If we look closely at the Live Viewer on the bottom, we’ll see that two new little boxes appear - Main and Denoise. These represent the passes that Octane did on this render. First it did the normal render (Main), then it did a Denoise pass (DeMain). We can actually save these passes as separate files which is great in compositing, which we’ll see the benefits of quickly here. Let’s hit the DeMain square.
We’ll notice a few things happen. First off, the dispersion in the glass looks SO much better. This would be totally acceptable.... if not for the fact that most of our shadows disappeared. This is one of the limitations of the denoiser (as of this writing). It doesn’t play nicely with the Shadow Catcher material that we set up on the ground plane. There are a few other quirks to the denoiser (like denoisers, in general, don’t work well on very highly detailed tight patterns), but for many scenes, it’s great.
So we have a few options:
- We could just fix it in post: Octane has a ton of compositing options that we don’t have enough time to get into in this guide, but in this case, it would involve rendering a couple of passes and masking out the areas we like from the passes we like.
- We could ditch the shadow catcher and try to recreate the floor as a material and somehow blend it into the background, or just use the HDRI for reflections only and set up real objects in the scene to act as a background.
- We could see if we can do without the denoiser. Depending on your system and scene, this might actually be faster than messing around with passes and compositing. Let’s see what this entails.
Brute forcing with Max Samples
Sometimes if you encounter a limitation with cheating and optimizing, it actually takes less time to just throw computing power at it. The brutest (?) force way you can do this is just up the max samples value. Just for reference, on the 1660ti, this scene took 12 seconds. With the denoiser added in, it took 27 seconds.
Octane can do an A/B comparison at this point by going to the Compare menu and choosing Store Render Buffer. Then you get a slider that you can move to compare different settings. There’s also a “render region” tool that lets you render just a small part of the image (like the crunchy rainbow area of ours) to speed this process up a bit. We’re not going to worry about these for now since our scene is simple, but just know those can speed up your workflow.

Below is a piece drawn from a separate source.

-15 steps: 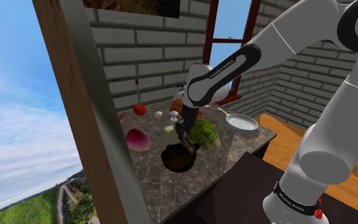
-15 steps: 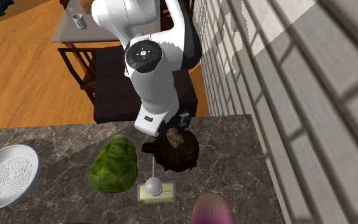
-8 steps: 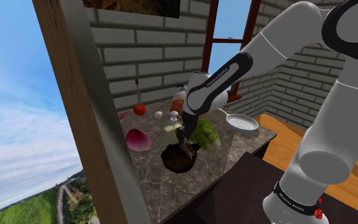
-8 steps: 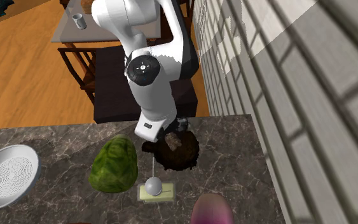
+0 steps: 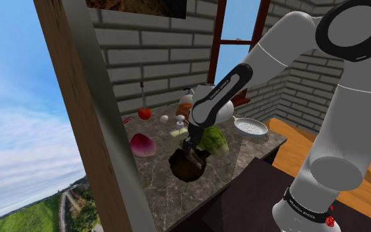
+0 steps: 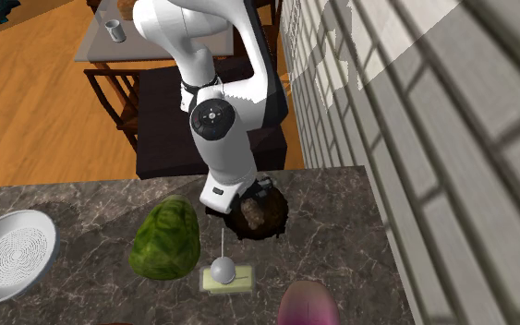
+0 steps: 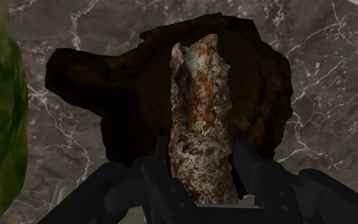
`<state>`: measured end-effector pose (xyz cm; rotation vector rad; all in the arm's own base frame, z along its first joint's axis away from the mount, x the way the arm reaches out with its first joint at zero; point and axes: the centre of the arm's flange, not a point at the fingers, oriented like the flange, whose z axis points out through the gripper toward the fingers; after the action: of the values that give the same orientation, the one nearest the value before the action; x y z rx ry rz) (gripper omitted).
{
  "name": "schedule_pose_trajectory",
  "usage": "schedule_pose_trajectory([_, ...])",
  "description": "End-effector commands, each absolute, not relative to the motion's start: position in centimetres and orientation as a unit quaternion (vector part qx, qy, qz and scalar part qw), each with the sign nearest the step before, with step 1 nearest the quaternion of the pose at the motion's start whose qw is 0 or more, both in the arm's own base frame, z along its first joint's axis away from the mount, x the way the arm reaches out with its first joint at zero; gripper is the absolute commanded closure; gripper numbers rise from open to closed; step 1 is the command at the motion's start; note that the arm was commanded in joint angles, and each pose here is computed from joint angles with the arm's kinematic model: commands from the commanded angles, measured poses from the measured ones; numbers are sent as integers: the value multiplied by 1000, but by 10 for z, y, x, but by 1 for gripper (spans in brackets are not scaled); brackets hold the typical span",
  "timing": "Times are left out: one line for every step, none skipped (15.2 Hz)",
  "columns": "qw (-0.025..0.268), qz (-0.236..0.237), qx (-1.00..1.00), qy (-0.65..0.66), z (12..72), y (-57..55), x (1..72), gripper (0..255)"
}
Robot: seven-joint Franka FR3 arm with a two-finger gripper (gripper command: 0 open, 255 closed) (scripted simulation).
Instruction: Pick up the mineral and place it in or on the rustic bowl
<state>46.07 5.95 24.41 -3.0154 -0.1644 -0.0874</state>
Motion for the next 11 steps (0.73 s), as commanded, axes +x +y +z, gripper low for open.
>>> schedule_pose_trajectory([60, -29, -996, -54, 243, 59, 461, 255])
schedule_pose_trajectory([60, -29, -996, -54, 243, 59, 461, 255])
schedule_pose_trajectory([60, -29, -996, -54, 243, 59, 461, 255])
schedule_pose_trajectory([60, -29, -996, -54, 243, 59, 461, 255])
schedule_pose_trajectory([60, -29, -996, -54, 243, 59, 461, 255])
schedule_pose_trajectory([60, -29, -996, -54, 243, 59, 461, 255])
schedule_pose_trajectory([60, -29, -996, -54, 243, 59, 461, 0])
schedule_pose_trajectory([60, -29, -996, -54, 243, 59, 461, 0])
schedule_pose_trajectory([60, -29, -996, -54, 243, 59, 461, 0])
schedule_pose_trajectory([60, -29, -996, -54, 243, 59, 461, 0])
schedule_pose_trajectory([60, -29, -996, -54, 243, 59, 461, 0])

Let’s open the Octane settings, disable the denoiser (in the Camera Imager tab under Denoiser), and then go back to the Kernels section and set the max samples to 1024. Now the main rainbow dispersion area looks pretty good, but the area in the upper right of the glass ball is still a little crunchy. This also upped the render time to 1 minute, 40 seconds on the 1660ti. If we double the samples (protip, just add a *2 to the end of your number and C4D will do the math for you) to 2048, the main rainbow looks great and the crunchy area looks a bit better, and it brings the time to 3:14. If we double it again to 4096, it looks even better, but now the time is 6:40. If we double it again to 8192, it’s probably fine for pretty much any application, but it took about 13 and a half minutes to get there. Again, we’re looking for an acceptable result, and that’s completely subjective, so it’s up to you where to stop.
Triage and Analysis
Denoising is the most extreme post-production/cheating way to make the image better. Upping Max samples is the most time-consuming, but “best” way to add more usable data to the image. Between those, there are a host of other settings you can change to make your render more efficient based on the content of your scene. So at this point, you have to play the triage game and figure out what will give you the best result in the time you’re willing to spend waiting for it.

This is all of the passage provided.